Enzymes from the washer to the laboratory
Biological catalysts are responsible for a variety of biochemical reactions, are present in animal and plant metabolic processes. Enzymes or biological catalysts are proteins responsible for a variety of biological responses, each day most interest due to many different applications in daily life, the enzymes are present on a daily basis, from laundry detergent to modification of DNA in research laboratories.
Enzymology:
The study of enzymes, determination of their properties and biochemical characteristics, as well as catalytic and metabolic functions are set through enzymology.
Historical Background:
The history of enzymology, is directly related to the study of biochemistry, both disciplines, evolved together from the research on fermentation and digestion in the nineteenth century.
Fermentation:
Research on fermentation is considered, which began in 1810 with Joseph Gay-Lussac who determined that ethanol and carbon dioxide (CO2) are the main products of the decomposition of sugar by yeast.
In 1853, Jacob Berzelius, the first general theory of chemical catalysis, indicated that a malt extract known as diastase catalyzed hydrolysis of starch more effectively than sulfuric acid, this like other mineral acids were inefficient to play other reactions biochemical laboratory, which led to Louis Pasteur, half of the nineteenth century, to suggest that fermentation could take place only in living cells.
Enzyme: in yeast
Thus, Pasteur assumed that living systems were equipped with a life force, which allowed them to escape the natural laws that govern inert matter, but others, most notably Justus von Liebig argued that biological processes are caused by the action of chemicals that were designated by the name of ferments.
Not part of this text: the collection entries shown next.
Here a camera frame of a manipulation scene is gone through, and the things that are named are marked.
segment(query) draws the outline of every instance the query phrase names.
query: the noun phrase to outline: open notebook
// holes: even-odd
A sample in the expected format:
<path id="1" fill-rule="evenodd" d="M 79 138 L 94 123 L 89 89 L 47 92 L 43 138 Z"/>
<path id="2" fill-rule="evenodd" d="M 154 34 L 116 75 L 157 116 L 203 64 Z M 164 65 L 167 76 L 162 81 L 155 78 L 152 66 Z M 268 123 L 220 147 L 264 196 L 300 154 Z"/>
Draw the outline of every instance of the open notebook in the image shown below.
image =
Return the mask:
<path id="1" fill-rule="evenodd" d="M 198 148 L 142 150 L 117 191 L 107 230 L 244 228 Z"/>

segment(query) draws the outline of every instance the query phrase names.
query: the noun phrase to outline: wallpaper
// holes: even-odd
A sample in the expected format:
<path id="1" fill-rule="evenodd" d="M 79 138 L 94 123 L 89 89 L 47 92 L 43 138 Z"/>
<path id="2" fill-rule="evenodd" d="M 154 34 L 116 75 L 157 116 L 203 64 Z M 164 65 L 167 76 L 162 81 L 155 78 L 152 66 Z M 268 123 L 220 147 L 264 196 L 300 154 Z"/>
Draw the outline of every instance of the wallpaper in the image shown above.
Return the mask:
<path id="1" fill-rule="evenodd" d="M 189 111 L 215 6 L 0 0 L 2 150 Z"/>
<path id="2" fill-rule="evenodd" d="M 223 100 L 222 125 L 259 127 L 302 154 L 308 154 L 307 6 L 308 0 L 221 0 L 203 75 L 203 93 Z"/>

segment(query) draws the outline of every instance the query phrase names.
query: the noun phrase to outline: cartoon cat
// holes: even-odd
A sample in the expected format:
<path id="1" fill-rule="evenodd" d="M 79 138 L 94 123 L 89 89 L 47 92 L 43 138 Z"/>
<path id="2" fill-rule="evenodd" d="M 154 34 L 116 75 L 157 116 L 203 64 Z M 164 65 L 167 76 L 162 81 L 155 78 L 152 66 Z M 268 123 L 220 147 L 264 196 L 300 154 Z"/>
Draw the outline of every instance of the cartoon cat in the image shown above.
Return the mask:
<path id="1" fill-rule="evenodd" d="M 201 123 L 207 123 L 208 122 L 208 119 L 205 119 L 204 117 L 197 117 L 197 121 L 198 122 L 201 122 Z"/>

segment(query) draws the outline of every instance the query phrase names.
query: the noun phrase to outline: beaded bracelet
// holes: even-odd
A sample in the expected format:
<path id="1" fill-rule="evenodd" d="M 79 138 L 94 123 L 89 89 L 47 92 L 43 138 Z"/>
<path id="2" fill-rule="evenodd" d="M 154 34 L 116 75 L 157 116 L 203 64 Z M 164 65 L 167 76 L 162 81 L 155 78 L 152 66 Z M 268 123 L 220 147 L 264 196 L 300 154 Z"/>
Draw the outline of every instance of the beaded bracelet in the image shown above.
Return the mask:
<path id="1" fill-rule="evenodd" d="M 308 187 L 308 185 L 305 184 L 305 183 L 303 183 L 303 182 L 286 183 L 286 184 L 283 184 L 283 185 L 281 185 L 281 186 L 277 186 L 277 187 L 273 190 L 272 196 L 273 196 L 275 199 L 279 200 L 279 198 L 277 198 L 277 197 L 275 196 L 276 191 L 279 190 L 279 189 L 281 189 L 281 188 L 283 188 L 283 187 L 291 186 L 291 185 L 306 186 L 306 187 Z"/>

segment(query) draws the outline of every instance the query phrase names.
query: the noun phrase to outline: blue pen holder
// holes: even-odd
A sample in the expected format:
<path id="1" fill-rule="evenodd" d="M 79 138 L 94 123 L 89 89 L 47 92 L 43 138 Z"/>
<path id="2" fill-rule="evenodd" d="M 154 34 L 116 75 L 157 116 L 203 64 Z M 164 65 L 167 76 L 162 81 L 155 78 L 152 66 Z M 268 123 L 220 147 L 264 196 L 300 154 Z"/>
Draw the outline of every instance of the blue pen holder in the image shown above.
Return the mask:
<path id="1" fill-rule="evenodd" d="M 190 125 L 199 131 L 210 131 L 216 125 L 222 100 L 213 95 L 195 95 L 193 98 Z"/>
Actually the name comes from the Greek enzyme enzymo meaning “in yeast”, as such term was coined in 1878 by Fredrich Wilhelm Kuhne who indicated that there is something in yeast, which is not yeast, which catalyze reactions fermentation. However, it was not until 1897 that Eduard Buchner received a cell-free extract of yeast that could effect the synthesis of ethanol from glucose, probably by action of enzymes now called enzymes.
Enzymes and proteins
The discovery of Emil Fisher in 1894, that the glycolytic enzymes can distinguish between the sugars, then in 1926, James Sumner crystallized the first enzyme, urease of soy that catalyzes the hydrolysis of urea to ammonia and carbon dioxide , noting that the crystals were made of protein. However, the protein nature of enzymes was definitively established around 1930, when John Northrop and Moses Kunitz indicated a direct correlation between the activities of trypsin, pepsin and chymotrypsin crystal and amounts of protein present.
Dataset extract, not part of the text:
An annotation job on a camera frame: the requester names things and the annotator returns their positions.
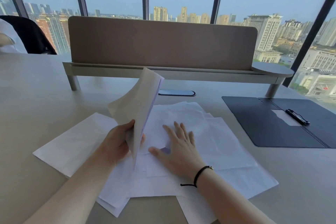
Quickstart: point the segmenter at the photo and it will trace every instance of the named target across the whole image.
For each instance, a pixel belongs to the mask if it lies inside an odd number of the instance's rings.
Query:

Enzymes and technological progress
Since the mid-twentieth century, industrial application of enzymes has been dizzying. After the First World War, the German chemist Otto Rohm, conducted research on the treatment of skin using digestive substances, a method which has improved the look of them, compared with the application of traditional methods, the mixture formed the basis for the further development of the detergents by replacing the trypsin present in the digestive mixture by a bacterial protease.
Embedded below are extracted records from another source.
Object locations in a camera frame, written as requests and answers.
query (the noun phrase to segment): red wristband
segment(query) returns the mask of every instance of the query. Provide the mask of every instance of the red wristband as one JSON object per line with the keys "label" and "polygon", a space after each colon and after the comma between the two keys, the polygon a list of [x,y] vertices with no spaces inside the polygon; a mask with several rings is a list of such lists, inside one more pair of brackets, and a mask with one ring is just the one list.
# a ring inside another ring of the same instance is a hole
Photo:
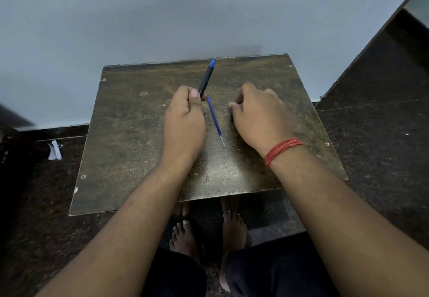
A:
{"label": "red wristband", "polygon": [[274,148],[272,148],[264,157],[265,166],[269,169],[271,161],[277,158],[277,156],[282,152],[285,152],[287,149],[295,147],[296,145],[303,145],[303,143],[298,138],[292,138],[275,145]]}

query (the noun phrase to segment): pants
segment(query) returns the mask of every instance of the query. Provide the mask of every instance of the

Enzymes not only be applied in detergents but also in areas as diverse as environmental, medical, food, pharmaceutical, agricultural and livestock production. The main advantage of enzymes is to be biodegradable substances, this, coupled with the growing demand for environmentally friendly products, promote research into new applications of enzymes.
Enzymes have been around since the beginning of life on earth, but its written history begins from the nineteenth century, however, already developed important mechanisms of catalysis since the time of the Greeks, when applied to fermentation these wines, cheeses, yogurt and buttermilk, centuries before the emergence of chemical catalysts.
The chemicals used as catalysts, are restricted to specific conditions and extreme reaction. In contrast, the enzymes show greater flexibility to react and can operate in environmental conditions or adjusted to extreme. The fundamental importance of enzymes lies in their biodegradable properties and resilience thereof, after it has acted in a reaction. Given these characteristics, is developed worldwide cutting edge research, about the application and use of enzymes.